Opinion
June 5, 1992
Appeal from the Supreme Court, Erie County, Fudeman, J.
Present — Denman, P.J., Green, Balio, Boehm and Fallon, JJ.
Order unanimously modified on the law and as modified affirmed with costs to plaintiffs in accordance with the following Memorandum: Plaintiff, an ironworker, slipped while walking on an icy steel beam and fell 15 feet to the ground. Partial summary judgment was properly granted against defendants on plaintiff's Labor Law § 240 (1) cause of action. Plaintiff submitted sufficient proof in admissible form establishing both a violation of the statute and that the violation was the proximate cause of the injury (see, Bland v Manocherian, 66 N.Y.2d 452). Although no one witnessed the actual fall, co-workers observed plaintiff on the beam moments before he fell and one saw him hit the ground. Defendants have not disputed plaintiff's account of how the accident occurred, and their bare assertions that the evidence is inconclusive to establish whether the accident resulted from the lack of safety devices or plaintiff's own failure to use his safety belt are insufficient to create an issue of fact (see, Walsh v. Baker, 172 A.D.2d 1038; Conway v. New York State Teachers' Retirement Sys., 141 A.D.2d 957).
Although defendant Frank L. Ciminelli Construction Co., Inc. (Ciminelli) contends that Supreme Court erred in denying its motion for common-law indemnification against A.L.P. Steel Corp. (ALP), no appeal has been taken from that portion of the order. Therefore, appeal of that issue has been waived (see, Whittaker v. Cohen, 178 A.D.2d 941).

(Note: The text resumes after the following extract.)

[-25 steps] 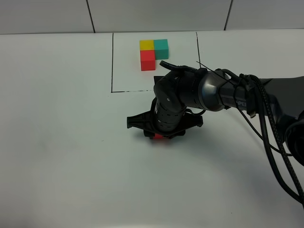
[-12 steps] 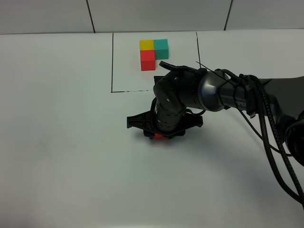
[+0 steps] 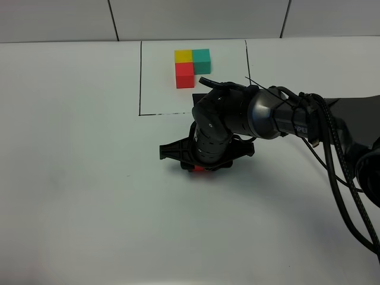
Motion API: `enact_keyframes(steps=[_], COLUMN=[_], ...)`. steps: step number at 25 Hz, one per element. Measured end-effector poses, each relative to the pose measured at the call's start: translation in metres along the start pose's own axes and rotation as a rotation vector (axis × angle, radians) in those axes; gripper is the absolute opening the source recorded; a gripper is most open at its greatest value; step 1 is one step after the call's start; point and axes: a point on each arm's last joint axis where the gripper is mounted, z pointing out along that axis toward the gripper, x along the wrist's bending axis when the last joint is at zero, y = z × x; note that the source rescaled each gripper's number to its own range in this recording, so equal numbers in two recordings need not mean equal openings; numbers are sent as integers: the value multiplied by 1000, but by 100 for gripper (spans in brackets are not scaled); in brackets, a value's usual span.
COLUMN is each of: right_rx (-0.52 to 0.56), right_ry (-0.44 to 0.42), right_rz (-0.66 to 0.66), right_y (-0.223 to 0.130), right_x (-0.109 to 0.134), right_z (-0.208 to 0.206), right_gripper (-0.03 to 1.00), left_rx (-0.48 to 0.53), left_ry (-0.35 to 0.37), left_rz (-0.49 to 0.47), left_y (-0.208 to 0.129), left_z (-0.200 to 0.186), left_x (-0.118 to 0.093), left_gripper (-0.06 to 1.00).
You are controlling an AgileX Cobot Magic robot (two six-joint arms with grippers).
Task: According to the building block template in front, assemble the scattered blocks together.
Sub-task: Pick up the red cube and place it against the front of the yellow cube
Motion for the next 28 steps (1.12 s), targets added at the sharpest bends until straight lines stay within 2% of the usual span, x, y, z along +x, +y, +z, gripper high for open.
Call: enact_keyframes(steps=[21, 24, 28], right_rx=[3, 4, -8], right_ry=[1, 1, 5], right_rz=[-9, -3, -28], right_y=[0, 2, 3], right_x=[0, -3, -2], right_z=[0, 0, 0], right_gripper=[3, 7, 22], left_rx=[0, 1, 1], left_ry=[0, 0, 0], left_rz=[0, 0, 0], left_y=[0, 0, 0], left_z=[0, 0, 0], left_x=[0, 0, 0], left_gripper=[70, 70, 70])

Supreme Court erred, however, in denying the cross motions of Balling Construction Management, Inc. and CRSS Constructors, Inc. (Balling/CRSS), a joint venture, and of ALP seeking common-law indemnification against plaintiff's employer, Contour Erection Siding Systems, Inc. (Contour). Balling/CRSS provided contract management services and had no authority over the contractors or of the work. Its sole responsibility was to achieve compliance with the various contracts. Although Ciminelli contracted with ALP for the structural steel fabrication and erection, ALP subcontracted the erection work to Contour and did not control or supervise Contour's work or direct construction procedures or safety measures. The contractual agreement with Ciminelli requiring ALP "to properly make safe the area of the work to prevent any person from being injured thereby" is insufficient to create a duty running from ALP to Contour's workmen (see, Fox v Jenny Eng'g Corp., 122 A.D.2d 532, affd 70 N.Y.2d 761; see also, Bernal v. Pinkerton's, Inc., 52 A.D.2d 760, affd on mem below 41 N.Y.2d 938). In the absence of proof in admissible form that the liability of Balling/CRSS and ALP was other than vicarious, each is entitled to a conditional judgment against Contour for common-law indemnification (see, Schwalm v. County of Monroe, 158 A.D.2d 994; Pietsch v. Moog, Inc., 156 A.D.2d 1019).
We modify the last decretal paragraph in the order to provide that the cross motions of Balling/CRSS and ALP for summary judgment based on common-law indemnity are granted and otherwise affirm.